Howls of Ebb – The Marrow Veil (2015)

Author: Bloodshot Grub

Artist: Howls of Ebb

Album: The Marrow Veil

Label: I, Voidhanger Records

A metal fan in 2015 is faced with a true embarrassment of riches. There is far more metal being released every year than I’ll ever be able to listen to. Even if I restricted myself to the albums I expect to really enjoy, I doubt I would ever be able to get through it all. This scenario makes album art an invaluable tool in finding new music. Over the course of over 20 years of metal exploration, I’ve cultivated what I believe to be a very accurate sense of what an album will sound like based on the name and album art, and that helps me hone on the music that I find most interesting. It’s not a perfect system, because while I might be able to make a good guess of what a band sounds like, I still have no idea whether it will actually be any good until I get it into my ears. And that brings us to Howls of Ebb.

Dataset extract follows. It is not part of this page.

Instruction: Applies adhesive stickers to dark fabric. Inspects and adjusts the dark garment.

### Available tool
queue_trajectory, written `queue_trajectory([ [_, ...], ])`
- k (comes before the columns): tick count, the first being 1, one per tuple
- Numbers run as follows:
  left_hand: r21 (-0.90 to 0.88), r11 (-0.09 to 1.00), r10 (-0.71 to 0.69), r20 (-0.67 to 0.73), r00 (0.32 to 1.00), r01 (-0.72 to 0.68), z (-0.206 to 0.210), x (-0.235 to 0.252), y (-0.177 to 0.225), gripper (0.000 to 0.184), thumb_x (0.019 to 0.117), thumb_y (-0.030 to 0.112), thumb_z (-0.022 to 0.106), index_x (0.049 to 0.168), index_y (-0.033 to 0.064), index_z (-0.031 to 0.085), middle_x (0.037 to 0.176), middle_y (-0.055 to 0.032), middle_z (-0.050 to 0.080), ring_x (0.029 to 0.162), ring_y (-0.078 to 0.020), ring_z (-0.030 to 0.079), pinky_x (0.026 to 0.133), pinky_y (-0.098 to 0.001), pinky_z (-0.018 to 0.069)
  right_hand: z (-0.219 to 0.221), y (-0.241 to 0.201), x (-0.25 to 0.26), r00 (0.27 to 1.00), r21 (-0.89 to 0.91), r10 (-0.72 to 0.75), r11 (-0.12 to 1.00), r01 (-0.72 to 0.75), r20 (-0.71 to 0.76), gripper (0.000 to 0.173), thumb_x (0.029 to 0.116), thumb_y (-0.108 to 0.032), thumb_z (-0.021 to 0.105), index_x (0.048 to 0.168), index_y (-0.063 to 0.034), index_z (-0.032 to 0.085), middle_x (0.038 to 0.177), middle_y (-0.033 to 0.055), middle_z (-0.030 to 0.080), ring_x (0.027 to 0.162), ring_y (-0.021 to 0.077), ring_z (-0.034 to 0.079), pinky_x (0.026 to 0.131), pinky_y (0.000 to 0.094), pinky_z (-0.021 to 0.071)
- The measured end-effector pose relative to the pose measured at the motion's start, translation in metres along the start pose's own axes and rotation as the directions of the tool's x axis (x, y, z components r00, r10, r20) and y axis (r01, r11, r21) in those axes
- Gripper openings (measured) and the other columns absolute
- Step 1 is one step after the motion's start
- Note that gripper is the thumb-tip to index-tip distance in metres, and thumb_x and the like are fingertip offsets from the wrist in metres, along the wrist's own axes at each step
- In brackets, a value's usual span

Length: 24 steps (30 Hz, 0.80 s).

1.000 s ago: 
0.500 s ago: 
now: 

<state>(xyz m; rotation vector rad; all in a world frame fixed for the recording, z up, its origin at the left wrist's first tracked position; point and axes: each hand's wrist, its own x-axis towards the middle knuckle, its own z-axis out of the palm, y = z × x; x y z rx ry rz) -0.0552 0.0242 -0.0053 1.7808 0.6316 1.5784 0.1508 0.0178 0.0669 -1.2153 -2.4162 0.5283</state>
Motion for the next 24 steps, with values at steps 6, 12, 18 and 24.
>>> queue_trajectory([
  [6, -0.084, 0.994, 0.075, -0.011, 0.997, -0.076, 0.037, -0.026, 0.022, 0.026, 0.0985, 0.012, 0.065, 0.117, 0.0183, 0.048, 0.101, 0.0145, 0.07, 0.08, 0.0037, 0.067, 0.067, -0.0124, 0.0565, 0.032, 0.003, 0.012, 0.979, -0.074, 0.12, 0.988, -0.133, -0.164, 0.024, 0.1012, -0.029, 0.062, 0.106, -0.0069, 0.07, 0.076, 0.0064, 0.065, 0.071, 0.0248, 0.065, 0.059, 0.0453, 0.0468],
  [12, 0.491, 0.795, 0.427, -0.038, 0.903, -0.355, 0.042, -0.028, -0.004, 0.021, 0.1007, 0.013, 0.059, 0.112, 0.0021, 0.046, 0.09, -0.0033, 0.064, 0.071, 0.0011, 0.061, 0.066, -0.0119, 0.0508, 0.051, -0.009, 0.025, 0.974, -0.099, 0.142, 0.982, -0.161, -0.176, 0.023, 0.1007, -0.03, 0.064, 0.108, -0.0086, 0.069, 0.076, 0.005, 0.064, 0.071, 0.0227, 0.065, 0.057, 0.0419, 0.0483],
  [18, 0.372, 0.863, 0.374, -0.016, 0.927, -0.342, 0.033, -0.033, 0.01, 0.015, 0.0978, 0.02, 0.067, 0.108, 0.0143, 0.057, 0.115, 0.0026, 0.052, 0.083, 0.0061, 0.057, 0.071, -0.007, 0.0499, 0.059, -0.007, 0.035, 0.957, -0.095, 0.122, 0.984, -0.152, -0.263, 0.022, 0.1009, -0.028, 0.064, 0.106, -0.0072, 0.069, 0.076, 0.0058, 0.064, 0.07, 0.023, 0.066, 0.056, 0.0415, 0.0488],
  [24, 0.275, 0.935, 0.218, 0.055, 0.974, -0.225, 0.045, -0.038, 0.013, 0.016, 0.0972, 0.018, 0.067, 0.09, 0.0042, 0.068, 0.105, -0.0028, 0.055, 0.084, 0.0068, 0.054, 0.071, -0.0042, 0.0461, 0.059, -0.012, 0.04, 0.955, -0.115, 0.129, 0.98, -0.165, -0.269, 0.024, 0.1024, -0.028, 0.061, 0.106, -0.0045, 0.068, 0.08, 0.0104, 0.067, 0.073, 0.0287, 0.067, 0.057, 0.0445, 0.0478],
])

It was the cover art for Howls of Ebb’s debut full length, Vigils of the 3rd Eye, that first drew my attention to the band. The Marrow Veil, the EP that is the subject of this review, had just been released, and that ended up being my first taste of their music. I was expecting, based on the cover art, some strange death or blackened death metal. Howls of Ebb is exactly that, with strange in bold, and underlined, and circled several dozen times in red pen. As is often the case with with the avant-garde, Howls of Ebb is difficult to classify and compare. Portal, Morbus Chron, and Swallowed are the closest comparisons that come to mind, but neither of those really get at the Howls of Ebb sound: eldritch, cinematic, almost subdued black/death metal.

Although labeled as an EP, The Marrow Veil, at almost 35 minutes, doesn’t fall far short of a proper album. Of the EP’s two lengthy songs (separated by a brief interlude), “Standing on Bedlam, Burning in Bliss” focuses on the more avant-garde elements, with several sections of ambient weirdness and several cheesy, off-kilter melodies. “Iron Laurels, Woven in Rust” doesn’t contrast too strongly with its counterpart but is definitely closer to orthodox black and death metal. Both songs have a clear concept and identity, which is one of the band’s overall strengths and also one of the reasons that Vigils of the 3rd Eye’s nine songs over 48 minutes is a better format for their music.

The ideas featured in The Marrow Veil are interesting primarily as a result of their novelty. Once the songs begin to meander and overstay their welcome, the novelty wears off and the EP loses some ground. There are certainly some very strong moments, but most of the ideas do not stand well on their own. With Vigils, there’s a little more variety and that makes the whole package considerably more palatable. This is not to say that The Marrow Veil doesn’t work at all. Quite the contrary. Here and on Vigils, there’s a surreal and sinister atmosphere that maintains interest even when the avant-garde veneer has worn thin. Plenty of metal bands are atmospheric, but Howls of Ebb’s approach is unique, sounding something like the aural equivalent of the bizarre horror films of 1970’s Italy (and even with some similarity to those films’ often excellent prog rock soundtracks). And it’s pleasantly subtle, which is a rarity in this style. The Marrow Veil doesn’t pummel you with hatred and evil; it lures you in until you find yourself lost in it. The production is a big help: clear, dynamic, and very organic. It’s actually quite unremarkable, lacking the suffocating density of Incantation-style cavernous death metal, the visceral impact of brutal death metal, or the raw bite of primitive black metal. The production here gets out of the way and lets the music speak for itself.

Howls of Ebb is a band to watch. They have their own sound and are capable of cultivating an atmosphere that few bands can match. I predict that in the long term, The Marrow Veil will be seen as more of a curious side note in a well-regarded discography, and I recommend that those new to the band start with their full-length debut, but this album is nevertheless enjoyable and worth your attention.